# Extracted records
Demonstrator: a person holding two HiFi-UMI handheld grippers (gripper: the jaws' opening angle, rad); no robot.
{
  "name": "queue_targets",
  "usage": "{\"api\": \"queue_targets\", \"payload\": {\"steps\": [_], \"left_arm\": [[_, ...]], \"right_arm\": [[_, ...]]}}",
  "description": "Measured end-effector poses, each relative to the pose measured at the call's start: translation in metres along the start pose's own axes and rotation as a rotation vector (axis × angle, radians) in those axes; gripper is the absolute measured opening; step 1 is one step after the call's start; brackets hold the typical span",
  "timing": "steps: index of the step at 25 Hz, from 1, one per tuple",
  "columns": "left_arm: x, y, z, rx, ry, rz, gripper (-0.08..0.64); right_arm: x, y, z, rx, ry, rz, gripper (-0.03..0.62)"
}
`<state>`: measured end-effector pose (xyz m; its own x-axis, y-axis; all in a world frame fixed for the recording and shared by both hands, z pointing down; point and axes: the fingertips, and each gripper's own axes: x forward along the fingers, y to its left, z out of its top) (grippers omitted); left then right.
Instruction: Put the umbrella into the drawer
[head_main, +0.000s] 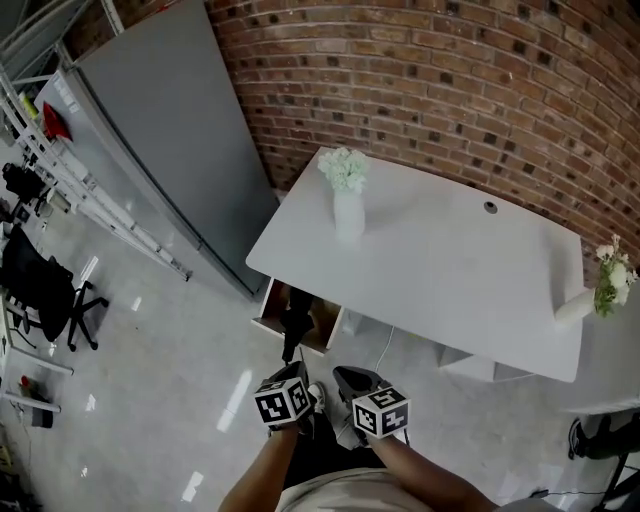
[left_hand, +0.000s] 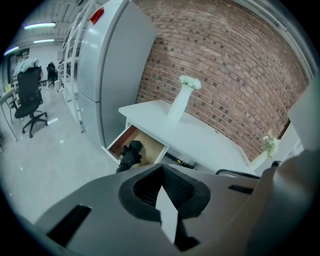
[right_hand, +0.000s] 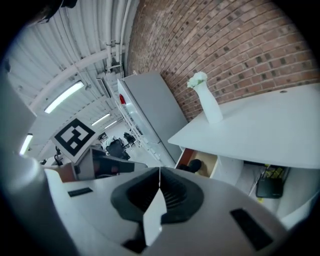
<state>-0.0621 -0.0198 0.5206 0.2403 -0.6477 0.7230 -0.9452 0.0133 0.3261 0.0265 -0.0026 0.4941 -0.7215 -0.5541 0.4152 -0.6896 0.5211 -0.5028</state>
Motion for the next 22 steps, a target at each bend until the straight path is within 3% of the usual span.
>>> {"api": "queue_targets", "payload": {"steps": [2,6,8,12,16,22], "left_arm": [[-0.006,-0.009,-0.010,-0.032,0.017,-0.048,0.008],[-0.019,-0.046,-0.038,-0.224,0.055,-0.270,0.008],[-0.028,-0.060,-0.046,-0.264,0.048,-0.315,0.008],[-0.049,-0.062,-0.053,-0.203,0.016,-0.270,0.008],[-0.064,-0.041,-0.051,-0.172,-0.037,-0.180,0.008],[-0.068,0.001,-0.051,-0.133,-0.035,-0.073,0.008]], "right_arm": [[-0.006,0.002,0.005,-0.015,-0.014,0.018,0.017],[-0.018,0.010,0.006,-0.034,-0.020,0.047,0.017],[-0.020,0.015,-0.001,-0.052,0.003,0.068,0.017],[-0.015,0.031,-0.021,-0.071,0.052,0.098,0.017],[-0.001,0.048,-0.029,-0.109,0.084,0.113,0.017],[0.016,0.066,-0.028,-0.166,0.110,0.120,0.017]]}}
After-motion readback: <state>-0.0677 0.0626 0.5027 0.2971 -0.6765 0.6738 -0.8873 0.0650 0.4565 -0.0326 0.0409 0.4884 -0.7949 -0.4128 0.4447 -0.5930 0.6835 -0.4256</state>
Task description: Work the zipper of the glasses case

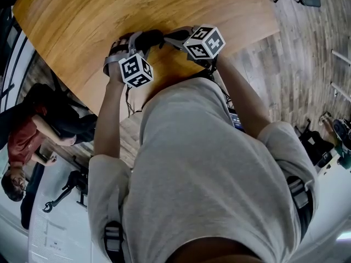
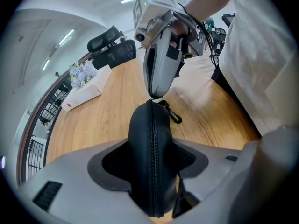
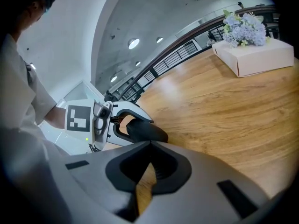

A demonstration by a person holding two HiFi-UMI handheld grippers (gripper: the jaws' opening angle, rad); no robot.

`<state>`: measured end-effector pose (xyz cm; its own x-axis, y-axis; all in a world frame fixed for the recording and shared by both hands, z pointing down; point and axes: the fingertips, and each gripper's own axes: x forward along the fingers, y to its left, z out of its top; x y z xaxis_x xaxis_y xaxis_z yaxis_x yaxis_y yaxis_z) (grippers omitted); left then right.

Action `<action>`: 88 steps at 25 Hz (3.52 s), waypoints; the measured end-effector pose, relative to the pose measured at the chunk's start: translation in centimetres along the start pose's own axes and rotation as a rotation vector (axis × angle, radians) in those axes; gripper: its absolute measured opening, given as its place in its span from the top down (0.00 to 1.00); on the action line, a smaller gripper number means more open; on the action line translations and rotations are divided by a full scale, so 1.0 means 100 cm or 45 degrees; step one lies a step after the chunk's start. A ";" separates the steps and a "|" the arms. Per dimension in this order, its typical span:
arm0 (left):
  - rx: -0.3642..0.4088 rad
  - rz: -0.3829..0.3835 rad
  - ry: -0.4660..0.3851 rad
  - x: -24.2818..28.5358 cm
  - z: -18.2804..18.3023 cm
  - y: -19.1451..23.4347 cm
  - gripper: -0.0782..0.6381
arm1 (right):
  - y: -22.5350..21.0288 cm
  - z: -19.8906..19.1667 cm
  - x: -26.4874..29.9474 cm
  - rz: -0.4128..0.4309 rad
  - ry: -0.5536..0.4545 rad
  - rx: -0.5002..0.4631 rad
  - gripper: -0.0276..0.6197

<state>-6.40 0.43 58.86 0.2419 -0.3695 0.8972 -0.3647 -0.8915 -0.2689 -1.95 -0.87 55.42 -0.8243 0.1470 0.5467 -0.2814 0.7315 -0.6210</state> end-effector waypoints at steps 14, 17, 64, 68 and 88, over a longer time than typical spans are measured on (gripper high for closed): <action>0.000 0.004 0.001 -0.001 0.003 -0.001 0.52 | 0.003 0.000 -0.003 -0.001 -0.033 0.040 0.92; -0.013 0.007 0.008 0.003 0.004 -0.001 0.50 | -0.005 -0.003 -0.002 0.007 -0.011 0.012 0.92; -0.117 0.085 -0.058 0.007 0.016 0.011 0.51 | -0.004 0.015 -0.012 -0.063 0.015 -0.142 0.92; -0.122 0.092 -0.067 0.002 0.012 0.010 0.51 | -0.013 0.012 -0.015 -0.108 0.044 -0.165 0.92; -0.232 0.147 -0.047 0.005 0.027 0.018 0.51 | -0.012 0.020 -0.022 -0.259 0.026 -0.232 0.92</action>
<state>-4.46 -2.02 57.83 0.2209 -0.4789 0.8496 -0.5477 -0.7818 -0.2982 -0.79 -3.42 53.82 -0.7492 -0.0033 0.6624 -0.3458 0.8549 -0.3868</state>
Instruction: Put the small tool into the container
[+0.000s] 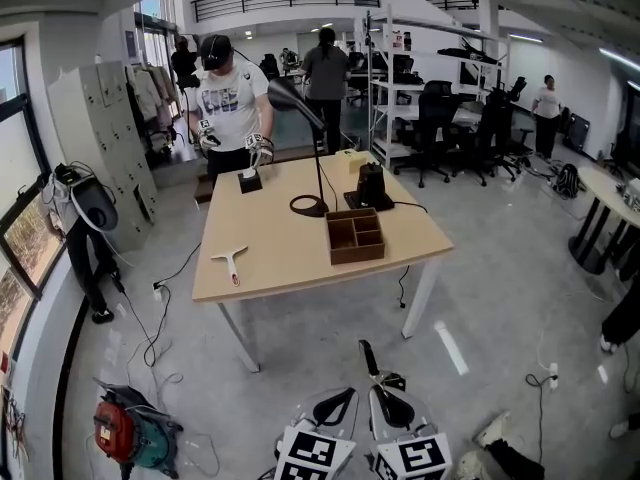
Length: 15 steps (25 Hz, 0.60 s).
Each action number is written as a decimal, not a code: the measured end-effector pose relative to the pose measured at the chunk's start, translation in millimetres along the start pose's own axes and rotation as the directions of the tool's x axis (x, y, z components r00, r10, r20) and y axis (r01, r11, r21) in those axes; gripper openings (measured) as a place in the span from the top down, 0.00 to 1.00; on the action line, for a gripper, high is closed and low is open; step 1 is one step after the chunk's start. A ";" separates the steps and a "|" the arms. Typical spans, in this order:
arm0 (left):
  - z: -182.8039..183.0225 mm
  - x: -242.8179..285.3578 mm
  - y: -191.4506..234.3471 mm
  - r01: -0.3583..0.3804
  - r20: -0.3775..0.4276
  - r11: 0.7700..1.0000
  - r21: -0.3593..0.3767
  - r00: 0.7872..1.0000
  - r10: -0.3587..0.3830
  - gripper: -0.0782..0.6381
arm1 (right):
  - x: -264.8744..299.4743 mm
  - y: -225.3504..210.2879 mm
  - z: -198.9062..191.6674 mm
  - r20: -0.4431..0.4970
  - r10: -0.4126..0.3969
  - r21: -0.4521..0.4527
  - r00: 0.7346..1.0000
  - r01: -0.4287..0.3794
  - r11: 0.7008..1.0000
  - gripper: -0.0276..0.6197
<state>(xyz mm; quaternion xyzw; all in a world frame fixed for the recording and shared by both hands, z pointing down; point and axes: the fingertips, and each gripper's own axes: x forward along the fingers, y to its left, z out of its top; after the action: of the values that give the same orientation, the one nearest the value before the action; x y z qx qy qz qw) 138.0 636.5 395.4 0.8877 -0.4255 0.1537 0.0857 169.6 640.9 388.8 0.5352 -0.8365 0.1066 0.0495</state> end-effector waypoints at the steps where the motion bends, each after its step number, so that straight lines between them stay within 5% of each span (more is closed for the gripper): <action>1: 1.4 11.8 10.0 0.001 0.001 1.000 -0.002 1.000 -0.001 0.88 | 13.9 -6.1 1.1 0.000 -0.001 -0.002 1.000 0.001 1.000 0.95; 7: 21.8 97.5 102.7 0.007 0.003 1.000 -0.019 1.000 -0.007 0.88 | 132.6 -44.3 16.7 -0.012 -0.009 -0.009 1.000 0.008 1.000 0.95; 15: 71.3 247.8 300.8 0.025 -0.005 0.998 -0.058 1.000 -0.025 0.89 | 372.9 -98.0 62.0 -0.050 -0.023 -0.012 0.998 0.023 1.000 0.95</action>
<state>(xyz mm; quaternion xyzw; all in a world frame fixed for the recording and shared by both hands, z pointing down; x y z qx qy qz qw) 63.5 248.2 420.7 0.8897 -0.4184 0.1427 0.1144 102.9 257.0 414.3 0.5416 -0.8294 0.1149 0.0747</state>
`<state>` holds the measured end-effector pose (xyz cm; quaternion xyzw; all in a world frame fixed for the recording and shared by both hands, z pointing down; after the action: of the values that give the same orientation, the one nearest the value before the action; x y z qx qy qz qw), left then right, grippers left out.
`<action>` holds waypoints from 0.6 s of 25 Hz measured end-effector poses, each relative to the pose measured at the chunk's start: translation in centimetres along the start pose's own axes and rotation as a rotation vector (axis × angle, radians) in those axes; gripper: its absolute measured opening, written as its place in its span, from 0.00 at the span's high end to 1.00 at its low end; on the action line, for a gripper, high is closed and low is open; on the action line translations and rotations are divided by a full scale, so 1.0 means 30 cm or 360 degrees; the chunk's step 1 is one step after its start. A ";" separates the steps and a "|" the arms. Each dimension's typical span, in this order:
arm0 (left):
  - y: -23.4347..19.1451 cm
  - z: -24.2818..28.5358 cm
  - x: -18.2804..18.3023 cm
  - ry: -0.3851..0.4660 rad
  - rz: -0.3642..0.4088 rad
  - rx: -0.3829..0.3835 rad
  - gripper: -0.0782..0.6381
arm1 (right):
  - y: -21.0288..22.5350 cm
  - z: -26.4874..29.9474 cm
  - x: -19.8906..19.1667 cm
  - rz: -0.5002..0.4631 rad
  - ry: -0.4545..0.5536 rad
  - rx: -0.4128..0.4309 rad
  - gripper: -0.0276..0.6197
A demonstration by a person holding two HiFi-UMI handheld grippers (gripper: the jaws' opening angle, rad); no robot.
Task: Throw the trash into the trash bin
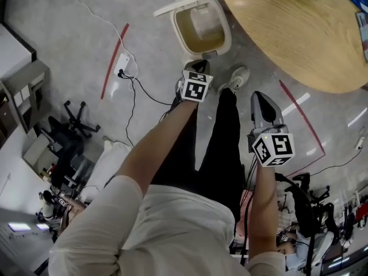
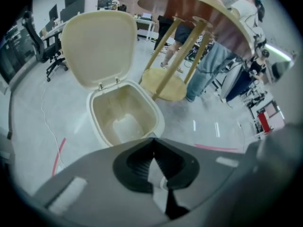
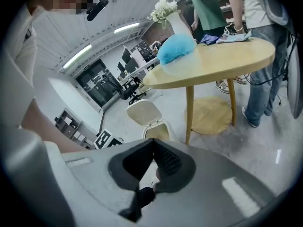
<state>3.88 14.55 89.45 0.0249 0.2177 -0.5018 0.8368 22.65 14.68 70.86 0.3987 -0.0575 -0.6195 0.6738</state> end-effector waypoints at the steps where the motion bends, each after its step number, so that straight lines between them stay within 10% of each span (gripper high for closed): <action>1: 0.005 -0.014 0.003 0.0010 0.0011 -0.0010 0.88 | -0.009 -0.005 -0.005 -0.0004 -0.0001 -0.0004 0.96; 15: 0.056 -0.325 0.083 0.0022 0.0098 -0.0082 0.88 | -0.174 -0.147 0.035 -0.0048 0.0026 -0.0033 0.96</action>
<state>3.01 15.86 79.36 0.0136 0.2353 -0.4697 0.8508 21.29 16.28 64.25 0.3975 -0.0396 -0.6267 0.6690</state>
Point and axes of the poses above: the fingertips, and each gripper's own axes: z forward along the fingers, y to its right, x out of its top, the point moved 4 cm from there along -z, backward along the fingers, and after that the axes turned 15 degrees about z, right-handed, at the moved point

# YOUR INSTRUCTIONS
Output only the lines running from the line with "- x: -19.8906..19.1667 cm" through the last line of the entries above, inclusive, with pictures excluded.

# ANSWER AREA
  - x: -19.8906..19.1667 cm
  - rz: -0.5002..0.4631 rad
  - ry: -0.4545..0.5536 rad
  - rx: -0.4128..0.4309 rad
  - gripper: -0.0276..0.6197
A demonstration by a person holding two HiFi-UMI handheld grippers (gripper: the jaws' opening angle, rad); no robot.
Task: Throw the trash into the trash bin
<state>3.88 14.55 89.45 0.0249 0.2177 -0.5018 0.8368 22.65 14.68 70.86 0.3987 -0.0575 -0.6195 0.6738</state> end-effector waypoints at the steps where the motion bends, each after its step number, so that straight lines between them stay within 10% of each span (gripper high for closed): <action>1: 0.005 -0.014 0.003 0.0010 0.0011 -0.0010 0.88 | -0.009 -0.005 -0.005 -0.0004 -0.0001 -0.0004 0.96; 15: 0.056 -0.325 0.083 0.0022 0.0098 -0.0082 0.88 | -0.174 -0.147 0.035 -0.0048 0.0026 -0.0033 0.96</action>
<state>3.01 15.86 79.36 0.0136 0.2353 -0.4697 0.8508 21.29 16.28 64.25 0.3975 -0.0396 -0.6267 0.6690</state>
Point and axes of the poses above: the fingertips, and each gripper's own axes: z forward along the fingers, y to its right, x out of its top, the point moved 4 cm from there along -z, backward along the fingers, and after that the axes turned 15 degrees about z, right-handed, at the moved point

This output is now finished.